-- Opening Marker --

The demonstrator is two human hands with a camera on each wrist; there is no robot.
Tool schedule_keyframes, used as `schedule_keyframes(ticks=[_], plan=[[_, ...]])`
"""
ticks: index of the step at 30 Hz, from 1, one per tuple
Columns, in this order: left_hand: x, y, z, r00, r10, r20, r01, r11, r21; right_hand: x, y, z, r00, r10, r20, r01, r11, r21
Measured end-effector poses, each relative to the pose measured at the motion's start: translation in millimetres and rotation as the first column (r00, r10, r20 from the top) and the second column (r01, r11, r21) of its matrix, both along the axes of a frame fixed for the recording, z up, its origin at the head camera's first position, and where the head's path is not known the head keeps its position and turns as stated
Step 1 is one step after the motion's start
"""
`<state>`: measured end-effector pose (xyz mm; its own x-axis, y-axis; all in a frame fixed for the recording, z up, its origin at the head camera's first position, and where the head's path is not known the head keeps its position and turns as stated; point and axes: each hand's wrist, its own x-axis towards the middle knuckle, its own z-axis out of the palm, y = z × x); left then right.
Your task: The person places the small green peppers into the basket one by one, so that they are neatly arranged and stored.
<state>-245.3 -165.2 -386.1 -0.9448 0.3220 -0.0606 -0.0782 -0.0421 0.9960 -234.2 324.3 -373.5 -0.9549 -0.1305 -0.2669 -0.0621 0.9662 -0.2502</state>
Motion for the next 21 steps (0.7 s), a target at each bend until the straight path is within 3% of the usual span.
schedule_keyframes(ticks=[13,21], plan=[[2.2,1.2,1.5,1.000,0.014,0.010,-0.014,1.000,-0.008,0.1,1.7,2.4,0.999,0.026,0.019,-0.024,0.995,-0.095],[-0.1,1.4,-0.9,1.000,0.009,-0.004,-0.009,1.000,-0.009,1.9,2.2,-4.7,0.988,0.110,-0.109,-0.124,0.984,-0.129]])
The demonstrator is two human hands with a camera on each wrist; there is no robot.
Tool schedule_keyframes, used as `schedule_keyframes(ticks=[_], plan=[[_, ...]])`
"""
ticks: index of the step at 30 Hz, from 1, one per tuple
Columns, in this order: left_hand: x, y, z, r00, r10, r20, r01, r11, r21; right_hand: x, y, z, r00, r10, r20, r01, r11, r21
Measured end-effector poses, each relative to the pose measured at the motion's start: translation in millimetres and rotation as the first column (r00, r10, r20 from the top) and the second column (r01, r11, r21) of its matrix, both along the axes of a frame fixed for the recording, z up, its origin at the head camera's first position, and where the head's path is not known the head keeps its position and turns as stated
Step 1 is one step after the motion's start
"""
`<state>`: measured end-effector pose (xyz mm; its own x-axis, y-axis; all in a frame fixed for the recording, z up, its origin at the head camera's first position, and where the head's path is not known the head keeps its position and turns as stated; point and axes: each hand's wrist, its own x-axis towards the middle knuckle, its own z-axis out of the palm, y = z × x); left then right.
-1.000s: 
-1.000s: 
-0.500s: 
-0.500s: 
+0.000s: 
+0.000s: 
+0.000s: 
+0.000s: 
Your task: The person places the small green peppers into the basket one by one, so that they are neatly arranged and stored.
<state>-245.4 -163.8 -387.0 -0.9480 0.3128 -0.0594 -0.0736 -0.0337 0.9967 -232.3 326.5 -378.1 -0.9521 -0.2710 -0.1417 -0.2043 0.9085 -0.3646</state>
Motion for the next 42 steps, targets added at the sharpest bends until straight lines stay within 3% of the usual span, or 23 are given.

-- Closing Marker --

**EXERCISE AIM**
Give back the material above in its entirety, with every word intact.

**RESULT BELOW**
The demonstrator is two human hands with a camera on each wrist; there is no robot.
Tool schedule_keyframes, used as `schedule_keyframes(ticks=[_], plan=[[_, ...]])`
"""
ticks: index of the step at 30 Hz, from 1, one per tuple
Columns, in this order: left_hand: x, y, z, r00, r10, r20, r01, r11, r21; right_hand: x, y, z, r00, r10, r20, r01, r11, r21
Measured end-effector poses, each relative to the pose measured at the motion's start: translation in millimetres and rotation as the first column (r00, r10, r20 from the top) and the second column (r01, r11, r21) of its matrix, both along the axes of a frame fixed for the recording, z up, its origin at the head camera's first position, and where the head's path is not known the head keeps its position and turns as stated
Step 1 is one step after the motion's start
"""
`<state>`: measured end-effector pose (xyz mm; its own x-axis, y-axis; all in a frame fixed for the recording, z up, its origin at the head camera's first position, and where the head's path is not known the head keeps its position and turns as stated; point and axes: each hand's wrist, its own x-axis towards the middle knuckle, its own z-axis out of the palm, y = z × x); left then right.
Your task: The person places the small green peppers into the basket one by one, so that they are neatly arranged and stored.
<state>-245.3 -165.2 -386.1 -0.9448 0.3220 -0.0606 -0.0782 -0.0421 0.9960 -234.2 324.3 -373.5 -0.9549 -0.1305 -0.2669 -0.0621 0.9662 -0.2502</state>
Motion for the next 21 steps (0.7 s), a target at each bend until the straight path is within 3% of the usual span.
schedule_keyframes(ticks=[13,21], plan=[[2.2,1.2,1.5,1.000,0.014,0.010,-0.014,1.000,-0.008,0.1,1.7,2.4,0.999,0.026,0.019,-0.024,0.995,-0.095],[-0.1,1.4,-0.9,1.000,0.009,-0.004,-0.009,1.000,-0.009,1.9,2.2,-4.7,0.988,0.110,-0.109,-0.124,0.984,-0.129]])
The demonstrator is two human hands with a camera on each wrist; there is no robot.
Tool schedule_keyframes, used as `schedule_keyframes(ticks=[_], plan=[[_, ...]])`
"""
ticks: index of the step at 30 Hz, from 1, one per tuple
Columns, in this order: left_hand: x, y, z, r00, r10, r20, r01, r11, r21; right_hand: x, y, z, r00, r10, r20, r01, r11, r21
Measured end-effector poses, each relative to the pose measured at the motion's start: translation in millimetres and rotation as the first column (r00, r10, r20 from the top) and the second column (r01, r11, r21) of its matrix, both along the axes of a frame fixed for the recording, z up, its origin at the head camera's first position, and where the head's path is not known the head keeps its position and turns as stated
Step 1 is one step after the motion's start
"""
`<state>`: measured end-effector pose (xyz mm; its own x-axis, y-axis; all in a frame fixed for the recording, z up, its origin at the head camera's first position, and where the head's path is not known the head keeps its position and turns as stated; point and axes: each hand's wrist, its own x-axis towards the middle knuckle, its own z-axis out of the palm, y = z × x); left then right.
-1.000s: 
-1.000s: 
-0.500s: 
-0.500s: 
+0.000s: 
+0.000s: 
+0.000s: 
+0.000s: 
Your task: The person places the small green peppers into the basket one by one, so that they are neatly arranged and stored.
<state>-245.4 -163.8 -387.0 -0.9480 0.3128 -0.0594 -0.0736 -0.0337 0.9967 -232.3 326.5 -378.1 -0.9521 -0.2710 -0.1417 -0.2043 0.9085 -0.3646</state>
Motion for the next 42 steps, targets added at the sharpest bends until straight lines stay within 3% of the usual span, or 23 are given.

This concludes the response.